YOUR TASK:
From the listing below, copy each line where "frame" occurs.

══════

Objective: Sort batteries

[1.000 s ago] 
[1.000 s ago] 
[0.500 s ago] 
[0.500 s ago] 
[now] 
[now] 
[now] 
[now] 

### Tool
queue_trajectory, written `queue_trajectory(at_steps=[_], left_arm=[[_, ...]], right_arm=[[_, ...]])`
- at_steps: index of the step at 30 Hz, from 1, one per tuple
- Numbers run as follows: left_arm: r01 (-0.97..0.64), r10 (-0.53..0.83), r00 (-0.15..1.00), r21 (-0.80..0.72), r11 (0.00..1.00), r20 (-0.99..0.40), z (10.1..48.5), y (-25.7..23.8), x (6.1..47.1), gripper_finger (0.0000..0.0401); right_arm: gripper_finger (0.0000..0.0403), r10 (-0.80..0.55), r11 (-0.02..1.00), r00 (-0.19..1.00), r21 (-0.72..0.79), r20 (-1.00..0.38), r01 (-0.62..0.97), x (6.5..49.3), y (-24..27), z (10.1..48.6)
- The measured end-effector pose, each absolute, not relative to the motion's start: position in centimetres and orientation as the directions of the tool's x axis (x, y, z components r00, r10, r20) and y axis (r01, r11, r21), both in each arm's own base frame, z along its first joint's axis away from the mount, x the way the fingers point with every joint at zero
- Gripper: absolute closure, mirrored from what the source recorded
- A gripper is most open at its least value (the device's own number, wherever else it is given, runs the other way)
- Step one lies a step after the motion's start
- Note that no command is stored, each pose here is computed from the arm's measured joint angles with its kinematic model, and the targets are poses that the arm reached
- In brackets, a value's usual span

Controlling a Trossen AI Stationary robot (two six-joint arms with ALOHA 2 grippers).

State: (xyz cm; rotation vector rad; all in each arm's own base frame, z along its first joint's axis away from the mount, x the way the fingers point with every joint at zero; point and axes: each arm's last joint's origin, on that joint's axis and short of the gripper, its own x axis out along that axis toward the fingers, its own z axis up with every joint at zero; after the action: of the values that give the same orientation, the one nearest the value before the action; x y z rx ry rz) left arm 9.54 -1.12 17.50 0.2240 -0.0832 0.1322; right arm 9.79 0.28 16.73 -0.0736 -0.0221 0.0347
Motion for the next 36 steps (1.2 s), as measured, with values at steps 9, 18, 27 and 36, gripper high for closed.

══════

OUTPUT BELOW:
- The measured end-effector pose, each absolute, not relative to the motion's start: position in centimetres and orientation as the directions of the tool's x axis (x, y, z components r00, r10, r20) and y axis (r01, r11, r21), both in each arm's own base frame, z along its first joint's axis away from the mount, x the way the fingers point with every joint at zero
State: (xyz cm; rotation vector rad; all in each arm's own base frame, z along its first joint's axis away from the mount, x the way the fingers point with every joint at zero; point and axes: each arm's last joint's origin, on that joint's axis and short of the gripper, its own x axis out along that axis toward the fingers, its own z axis up with every joint at zero; after the action: of the values that give the same orientation, the one nearest the value before the action; x y z rx ry rz) left arm 9.54 -1.12 17.50 0.2240 -0.0832 0.1322; right arm 9.79 0.28 16.73 -0.0736 -0.0221 0.0347

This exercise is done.